WORK INSTRUCTIONS: Scan the data for lines with "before" and report the count by itself.

╭─ AVAILABLE DATA

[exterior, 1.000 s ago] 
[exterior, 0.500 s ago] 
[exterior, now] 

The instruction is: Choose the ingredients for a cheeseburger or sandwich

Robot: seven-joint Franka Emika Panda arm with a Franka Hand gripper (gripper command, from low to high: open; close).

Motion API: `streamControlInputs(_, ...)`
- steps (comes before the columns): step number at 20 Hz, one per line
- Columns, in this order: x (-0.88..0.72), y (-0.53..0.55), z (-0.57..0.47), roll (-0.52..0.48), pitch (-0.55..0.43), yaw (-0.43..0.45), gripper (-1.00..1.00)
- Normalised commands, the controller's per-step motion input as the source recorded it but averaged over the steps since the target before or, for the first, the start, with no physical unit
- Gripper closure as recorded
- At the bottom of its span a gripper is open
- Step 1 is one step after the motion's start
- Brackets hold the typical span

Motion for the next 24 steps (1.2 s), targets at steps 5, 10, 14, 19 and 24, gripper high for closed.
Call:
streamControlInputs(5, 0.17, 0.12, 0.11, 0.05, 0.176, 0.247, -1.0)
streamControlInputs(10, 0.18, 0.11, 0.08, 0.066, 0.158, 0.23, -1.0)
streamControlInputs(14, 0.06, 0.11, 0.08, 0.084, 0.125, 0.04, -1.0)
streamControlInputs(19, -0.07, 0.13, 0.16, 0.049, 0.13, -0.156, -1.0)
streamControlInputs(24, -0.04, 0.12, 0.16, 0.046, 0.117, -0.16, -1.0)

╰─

ANSWER SPACE: 2